### About this task
Give back, character for character, the line that includes "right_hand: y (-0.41" and all lines beneath it in the data.

### Data extract
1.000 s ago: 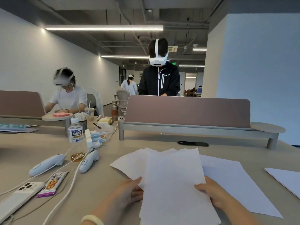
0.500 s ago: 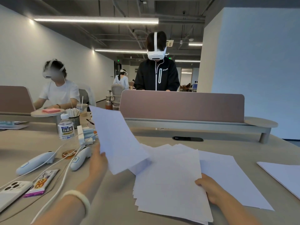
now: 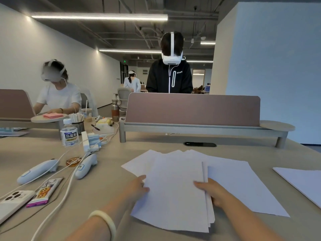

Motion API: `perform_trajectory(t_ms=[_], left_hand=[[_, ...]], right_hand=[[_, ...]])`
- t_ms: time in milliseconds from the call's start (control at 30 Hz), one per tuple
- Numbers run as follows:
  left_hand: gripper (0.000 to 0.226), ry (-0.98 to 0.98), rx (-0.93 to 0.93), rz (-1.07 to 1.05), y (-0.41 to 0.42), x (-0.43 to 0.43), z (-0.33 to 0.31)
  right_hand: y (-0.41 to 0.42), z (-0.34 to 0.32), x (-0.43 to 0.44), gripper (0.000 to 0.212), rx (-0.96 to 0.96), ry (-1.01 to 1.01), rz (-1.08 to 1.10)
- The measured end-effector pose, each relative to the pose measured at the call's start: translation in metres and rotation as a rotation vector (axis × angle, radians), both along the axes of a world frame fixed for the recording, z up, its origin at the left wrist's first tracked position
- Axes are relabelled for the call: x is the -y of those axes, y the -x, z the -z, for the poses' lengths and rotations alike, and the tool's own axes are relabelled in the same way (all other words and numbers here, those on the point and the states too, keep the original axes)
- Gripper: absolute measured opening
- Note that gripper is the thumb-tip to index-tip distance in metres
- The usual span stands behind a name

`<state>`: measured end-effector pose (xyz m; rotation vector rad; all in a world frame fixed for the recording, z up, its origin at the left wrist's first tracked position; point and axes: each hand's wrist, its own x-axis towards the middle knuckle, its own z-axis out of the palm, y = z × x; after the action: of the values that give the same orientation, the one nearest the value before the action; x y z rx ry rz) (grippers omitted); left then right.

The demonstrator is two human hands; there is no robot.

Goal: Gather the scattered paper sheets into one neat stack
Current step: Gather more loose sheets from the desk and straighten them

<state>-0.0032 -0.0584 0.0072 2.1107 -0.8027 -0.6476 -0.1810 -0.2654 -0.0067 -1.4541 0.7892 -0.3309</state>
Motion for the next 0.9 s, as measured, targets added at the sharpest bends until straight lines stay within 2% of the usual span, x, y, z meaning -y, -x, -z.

### Output
  right_hand: y (-0.41 to 0.42), z (-0.34 to 0.32), x (-0.43 to 0.44), gripper (0.000 to 0.212), rx (-0.96 to 0.96), ry (-1.01 to 1.01), rz (-1.08 to 1.10)
- The measured end-effector pose, each relative to the pose measured at the call's start: translation in metres and rotation as a rotation vector (axis × angle, radians), both along the axes of a world frame fixed for the recording, z up, its origin at the left wrist's first tracked position
- Axes are relabelled for the call: x is the -y of those axes, y the -x, z the -z, for the poses' lengths and rotations alike, and the tool's own axes are relabelled in the same way (all other words and numbers here, those on the point and the states too, keep the original axes)
- Gripper: absolute measured opening
- Note that gripper is the thumb-tip to index-tip distance in metres
- The usual span stands behind a name

`<state>`: measured end-effector pose (xyz m; rotation vector rad; all in a world frame fixed for the recording, z up, its origin at the left wrist's first tracked position; point and axes: each hand's wrist, its own x-axis towards the middle knuckle, its own z-axis out of the palm, y = z × x; after the action: of the values that give the same orientation, the one nearest the value before the action; x y z rx ry rz) (grippers omitted); left then right.

The demonstrator is two human hands; there is no robot.

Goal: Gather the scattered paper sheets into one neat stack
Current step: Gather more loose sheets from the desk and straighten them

<state>-0.0032 -0.0584 0.0072 2.1107 -0.8027 -0.6476 -0.1810 -0.2654 -0.0067 -1.4541 0.7892 -0.3309</state>
Motion for the next 0.9 s, as measured, targets added at the sharpest bends until straight lines stay within 2% of the usual span, x, y, z meaning -y, -x, -z.

Work on this exercise is done.